Il dibattito economico. L’analisi di Luigi Zingales

Dall’irlandese Cowen allo spagnolo Zapatero, dal portoghese Sócrates, al greco Papandreu, per finire a Berlusconi, la crisi del debito sovrano sta falcidiando i capi dei governi dei paesi coinvolti.
Poco importa se di destra o di sinistra, chi governa quando arriva la crisi ne paga le conseguenze.

Uno studio empirico presentato lo scorso fine settimana ai meeting dell’American Economic Association ci dice che queste conseguenze erano facilmente prevedibili. Contrariamente all’opinione prevalente, le crisi finanziarie sono frequenti. Nel periodo 1975-2010 nei 70 principali paesi al mondo ci sono state 448 crisi bancarie e 488 crisi del debito: in media ogni paese ha una crisi bancaria ogni sei anni e una crisi del debito ogni sette.
Gli autori sono stati in grado di isolare alcune interessanti regolarità sulle conseguenze politiche delle varie crisi.
Dopo una generica crisi finanziaria, il partito di maggioranza perde in media il 6 per cento dei consensi. A questa perdita si associa in genere una frammentazione del voto, sia nella coalizione di maggioranza sia in quella di minoranza, che rende i governi meno stabili e le riforme più difficili. In questo terremoto elettorale post crisi a perdere sono solitamente i partiti di centro, mentre guadagnano gli estremisti, sia di destra sia di sinistra.
Questa radicalizzazione della politica, che vediamo sia negli Stati Uniti sia in Italia, rende più difficile qualsiasi riforma, proprio nel momento in cui un paese ha il maggior bisogno di riforme.

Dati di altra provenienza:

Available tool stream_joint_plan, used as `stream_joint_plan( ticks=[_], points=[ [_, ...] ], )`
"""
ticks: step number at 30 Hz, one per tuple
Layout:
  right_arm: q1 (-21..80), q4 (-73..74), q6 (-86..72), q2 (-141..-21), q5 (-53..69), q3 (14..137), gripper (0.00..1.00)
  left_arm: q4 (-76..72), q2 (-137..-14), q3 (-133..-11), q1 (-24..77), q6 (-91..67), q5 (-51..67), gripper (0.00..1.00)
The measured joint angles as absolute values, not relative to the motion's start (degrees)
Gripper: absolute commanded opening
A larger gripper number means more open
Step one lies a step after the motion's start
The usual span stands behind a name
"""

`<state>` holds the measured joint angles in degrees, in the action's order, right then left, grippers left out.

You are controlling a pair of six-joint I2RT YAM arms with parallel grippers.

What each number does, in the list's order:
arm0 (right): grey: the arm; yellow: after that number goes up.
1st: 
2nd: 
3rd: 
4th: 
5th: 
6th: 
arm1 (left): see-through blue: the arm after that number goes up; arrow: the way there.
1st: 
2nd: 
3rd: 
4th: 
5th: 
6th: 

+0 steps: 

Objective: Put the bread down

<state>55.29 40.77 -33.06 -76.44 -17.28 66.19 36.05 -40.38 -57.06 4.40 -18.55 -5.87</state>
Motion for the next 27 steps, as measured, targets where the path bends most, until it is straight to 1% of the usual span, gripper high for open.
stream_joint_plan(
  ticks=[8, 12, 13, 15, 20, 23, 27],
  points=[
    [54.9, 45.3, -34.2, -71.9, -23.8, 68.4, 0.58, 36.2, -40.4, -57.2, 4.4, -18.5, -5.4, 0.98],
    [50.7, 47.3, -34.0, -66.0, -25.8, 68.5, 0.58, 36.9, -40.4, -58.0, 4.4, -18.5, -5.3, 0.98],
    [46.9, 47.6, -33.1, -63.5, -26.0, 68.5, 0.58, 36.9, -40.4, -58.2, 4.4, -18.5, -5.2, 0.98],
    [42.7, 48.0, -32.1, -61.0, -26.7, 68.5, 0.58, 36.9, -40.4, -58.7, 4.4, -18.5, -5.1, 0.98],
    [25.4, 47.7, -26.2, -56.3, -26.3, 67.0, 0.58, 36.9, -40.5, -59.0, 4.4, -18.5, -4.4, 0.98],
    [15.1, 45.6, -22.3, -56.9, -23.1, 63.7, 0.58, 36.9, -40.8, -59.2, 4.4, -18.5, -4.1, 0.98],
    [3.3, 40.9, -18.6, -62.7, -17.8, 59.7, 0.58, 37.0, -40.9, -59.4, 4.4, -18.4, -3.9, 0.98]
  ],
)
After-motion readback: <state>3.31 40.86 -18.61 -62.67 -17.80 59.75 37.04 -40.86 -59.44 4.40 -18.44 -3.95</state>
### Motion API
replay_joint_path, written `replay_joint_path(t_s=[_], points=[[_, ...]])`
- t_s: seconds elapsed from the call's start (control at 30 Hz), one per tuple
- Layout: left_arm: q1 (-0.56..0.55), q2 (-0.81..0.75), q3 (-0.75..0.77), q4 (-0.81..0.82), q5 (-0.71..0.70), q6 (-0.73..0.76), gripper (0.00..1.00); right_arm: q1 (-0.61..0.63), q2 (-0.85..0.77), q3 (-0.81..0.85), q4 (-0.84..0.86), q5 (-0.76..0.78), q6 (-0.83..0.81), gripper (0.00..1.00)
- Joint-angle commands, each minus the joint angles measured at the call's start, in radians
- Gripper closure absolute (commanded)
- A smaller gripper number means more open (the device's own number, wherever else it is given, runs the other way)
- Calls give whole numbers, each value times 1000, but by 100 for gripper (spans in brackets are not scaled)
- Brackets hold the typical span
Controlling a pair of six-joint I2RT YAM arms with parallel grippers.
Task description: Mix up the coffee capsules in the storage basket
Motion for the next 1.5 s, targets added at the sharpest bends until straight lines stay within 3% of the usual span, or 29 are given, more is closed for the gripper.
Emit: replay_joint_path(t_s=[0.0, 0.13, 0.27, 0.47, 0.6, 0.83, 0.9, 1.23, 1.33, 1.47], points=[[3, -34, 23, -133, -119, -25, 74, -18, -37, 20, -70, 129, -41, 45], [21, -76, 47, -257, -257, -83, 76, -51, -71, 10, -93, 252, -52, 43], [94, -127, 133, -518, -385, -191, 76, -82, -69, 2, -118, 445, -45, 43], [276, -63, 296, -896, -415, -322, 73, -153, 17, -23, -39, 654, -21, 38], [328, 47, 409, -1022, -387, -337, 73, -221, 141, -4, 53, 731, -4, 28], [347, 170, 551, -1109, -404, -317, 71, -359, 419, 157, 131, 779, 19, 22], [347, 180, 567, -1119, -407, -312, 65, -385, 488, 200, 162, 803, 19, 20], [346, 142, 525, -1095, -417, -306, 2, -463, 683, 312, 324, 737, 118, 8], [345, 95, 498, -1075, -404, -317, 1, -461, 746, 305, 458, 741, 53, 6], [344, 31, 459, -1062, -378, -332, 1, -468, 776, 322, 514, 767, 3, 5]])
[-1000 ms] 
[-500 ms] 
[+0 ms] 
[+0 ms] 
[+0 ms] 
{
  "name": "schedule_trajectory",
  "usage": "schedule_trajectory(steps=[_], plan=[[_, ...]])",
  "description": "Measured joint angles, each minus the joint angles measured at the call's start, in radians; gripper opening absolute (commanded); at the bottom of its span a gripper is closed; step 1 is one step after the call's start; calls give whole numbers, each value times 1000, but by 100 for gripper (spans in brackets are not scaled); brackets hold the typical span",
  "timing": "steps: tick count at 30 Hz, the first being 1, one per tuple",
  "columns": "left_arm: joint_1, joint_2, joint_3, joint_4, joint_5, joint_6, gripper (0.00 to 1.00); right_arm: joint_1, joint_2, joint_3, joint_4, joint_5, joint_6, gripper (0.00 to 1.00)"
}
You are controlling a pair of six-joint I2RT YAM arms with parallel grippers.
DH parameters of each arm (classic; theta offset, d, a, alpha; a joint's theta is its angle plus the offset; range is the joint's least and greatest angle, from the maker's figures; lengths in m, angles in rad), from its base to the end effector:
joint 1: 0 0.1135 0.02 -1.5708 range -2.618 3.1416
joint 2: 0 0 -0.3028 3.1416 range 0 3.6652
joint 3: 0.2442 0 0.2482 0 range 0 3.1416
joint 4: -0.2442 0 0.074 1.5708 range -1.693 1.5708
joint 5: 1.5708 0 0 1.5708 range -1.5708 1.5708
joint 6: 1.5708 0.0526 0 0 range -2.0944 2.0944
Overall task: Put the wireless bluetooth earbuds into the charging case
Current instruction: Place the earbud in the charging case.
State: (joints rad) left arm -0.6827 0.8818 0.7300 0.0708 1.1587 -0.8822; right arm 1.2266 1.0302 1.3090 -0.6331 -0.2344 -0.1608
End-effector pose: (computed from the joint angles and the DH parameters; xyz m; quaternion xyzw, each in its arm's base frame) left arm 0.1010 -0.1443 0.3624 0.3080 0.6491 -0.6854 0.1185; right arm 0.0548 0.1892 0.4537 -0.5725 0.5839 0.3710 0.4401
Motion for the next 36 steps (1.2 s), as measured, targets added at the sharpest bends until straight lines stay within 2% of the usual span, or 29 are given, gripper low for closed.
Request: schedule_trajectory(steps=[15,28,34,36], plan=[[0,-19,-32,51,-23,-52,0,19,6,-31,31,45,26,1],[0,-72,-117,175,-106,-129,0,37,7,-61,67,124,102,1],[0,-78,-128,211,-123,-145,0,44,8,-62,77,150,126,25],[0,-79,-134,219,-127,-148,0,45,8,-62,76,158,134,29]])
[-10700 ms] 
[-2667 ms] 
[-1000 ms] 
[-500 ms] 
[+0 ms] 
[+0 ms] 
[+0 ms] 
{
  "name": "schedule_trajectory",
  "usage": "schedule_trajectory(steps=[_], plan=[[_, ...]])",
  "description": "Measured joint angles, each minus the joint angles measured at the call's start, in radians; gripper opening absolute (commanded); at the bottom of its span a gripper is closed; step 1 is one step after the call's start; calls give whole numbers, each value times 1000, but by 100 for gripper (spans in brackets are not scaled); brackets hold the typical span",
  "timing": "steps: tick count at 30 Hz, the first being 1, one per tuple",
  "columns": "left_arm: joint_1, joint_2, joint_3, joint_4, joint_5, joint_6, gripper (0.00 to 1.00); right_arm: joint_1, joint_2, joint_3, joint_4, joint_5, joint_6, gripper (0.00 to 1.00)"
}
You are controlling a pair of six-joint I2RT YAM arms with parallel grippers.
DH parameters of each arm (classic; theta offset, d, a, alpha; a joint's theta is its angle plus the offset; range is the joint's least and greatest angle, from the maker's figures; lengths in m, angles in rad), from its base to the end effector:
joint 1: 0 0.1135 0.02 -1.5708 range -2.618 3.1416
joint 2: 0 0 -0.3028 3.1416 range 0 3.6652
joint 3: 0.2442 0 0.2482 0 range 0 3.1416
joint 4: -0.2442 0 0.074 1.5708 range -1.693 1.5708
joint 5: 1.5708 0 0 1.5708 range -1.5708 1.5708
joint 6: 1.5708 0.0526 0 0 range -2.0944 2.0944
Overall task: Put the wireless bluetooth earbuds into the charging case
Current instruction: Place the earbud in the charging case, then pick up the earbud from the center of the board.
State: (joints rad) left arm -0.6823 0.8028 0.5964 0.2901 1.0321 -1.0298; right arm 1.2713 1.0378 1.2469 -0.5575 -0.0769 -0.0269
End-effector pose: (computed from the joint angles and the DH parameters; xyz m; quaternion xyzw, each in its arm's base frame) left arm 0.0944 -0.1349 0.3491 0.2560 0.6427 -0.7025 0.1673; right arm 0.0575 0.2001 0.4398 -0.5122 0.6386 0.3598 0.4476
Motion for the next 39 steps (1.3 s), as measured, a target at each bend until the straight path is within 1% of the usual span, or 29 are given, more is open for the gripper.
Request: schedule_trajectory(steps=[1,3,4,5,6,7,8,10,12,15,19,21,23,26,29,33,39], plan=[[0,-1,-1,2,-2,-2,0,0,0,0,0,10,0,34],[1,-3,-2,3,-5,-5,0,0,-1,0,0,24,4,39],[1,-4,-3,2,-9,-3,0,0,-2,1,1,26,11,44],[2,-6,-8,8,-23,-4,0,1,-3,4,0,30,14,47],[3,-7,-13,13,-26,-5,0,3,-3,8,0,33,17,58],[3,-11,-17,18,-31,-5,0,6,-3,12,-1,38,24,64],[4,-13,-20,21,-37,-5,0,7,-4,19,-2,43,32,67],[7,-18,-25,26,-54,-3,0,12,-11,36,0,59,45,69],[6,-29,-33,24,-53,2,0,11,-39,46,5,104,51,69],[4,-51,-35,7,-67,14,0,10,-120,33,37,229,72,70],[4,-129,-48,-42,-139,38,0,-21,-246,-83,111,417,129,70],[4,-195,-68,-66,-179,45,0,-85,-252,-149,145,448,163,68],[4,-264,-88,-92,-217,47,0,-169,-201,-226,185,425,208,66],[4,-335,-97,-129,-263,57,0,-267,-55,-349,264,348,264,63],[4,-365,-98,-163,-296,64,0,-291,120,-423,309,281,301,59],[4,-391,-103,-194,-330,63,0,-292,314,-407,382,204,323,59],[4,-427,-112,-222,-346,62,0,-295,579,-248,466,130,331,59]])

Ma l’effetto è molto diverso a seconda del tipo di crisi. Dopo le crisi bancarie ad aumentare è l’estremismo di destra, mentre dopo le crisi debitorie a guadagnare consensi è la sinistra radicale. Il motivo è molto semplice. Le crisi bancarie tendono a concludersi con una nazionalizzazione delle banche.
La reazione a questo interventismo fa aumentare consensi alla destra. Per contro, le crisi debitorie creano una forte domanda di remissione (almeno parziale) dei debiti, che trova maggiori consensi a sinistra. Molte delle crisi debitorie analizzate dagli autori, però, sono crisi di debito privato, come quello dei mutui americani e spagnoli, non del debito pubblico.

Un’insolvenza del pubblico è più assimilabile a un’esplosione dell’inflazione, perché entrambe implicano un esproprio forzoso di parte della ricchezza dei creditori.

Storicamente l’effetto politico di una crisi inflazionistica è un forte aumento dei voti dell’estrema destra, come successe nella Germania di Weimar dopo l’iperinflazione degli anni Venti. Se così è, qual è la lezione per l’Italia d’oggi?

Innanzitutto che la speranza che il governo Monti possa portare a termine riforme radicali è forse eccessiva. Nonostante la buona volontà, la radicalizzazione dell’elettorato e del parlamento rende qualsiasi riforma estremamente difficile. Questo aiuta a spiegare i problemi incontrati da Monti anche nei più timidi piani di riduzione dei costi.

La seconda lezione è che Berlusconi è stato molto furbo. Ha passato la patata bollente a Monti al momento giusto, quando ha capito che la risoluzione della crisi non dipendeva più dall’Italia ma dall’Europa e che i nostri partner europei non avevano la capacità (o peggio la volontà) di risolverla. Monti lo sta scoprendo a sue spese.

La sua manovra non è bastata a ridurre lo spread dei nostri titoli pubblici rispetto a quelli tedeschi. Questo rende precaria la posizione del suo governo che ha chiesto al paese enorme sacrifici per salvare l’Italia, ma non è in grado di mantenere la promessa fatta. Nel frattempo il paese, sulla spinta della contrazione fiscale e di quella creditizia, sta entrando in una pesante recessione.

Se la crisi del debito dovesse peggiorare, Berlusconi avrebbe gioco facile ad attaccare il governo da destra, scaricando su di esso la responsabilità della crisi. Posizionandosi come partito anti-europeo e anti-euro, sarebbe in grado di attirare il consenso di quanti sognano una svalutazione per far ripartire le esportazioni. Purtroppo la storia ci insegna che questa strategia riporterebbe Berlusconi al potere con una maggioranza schiacciante.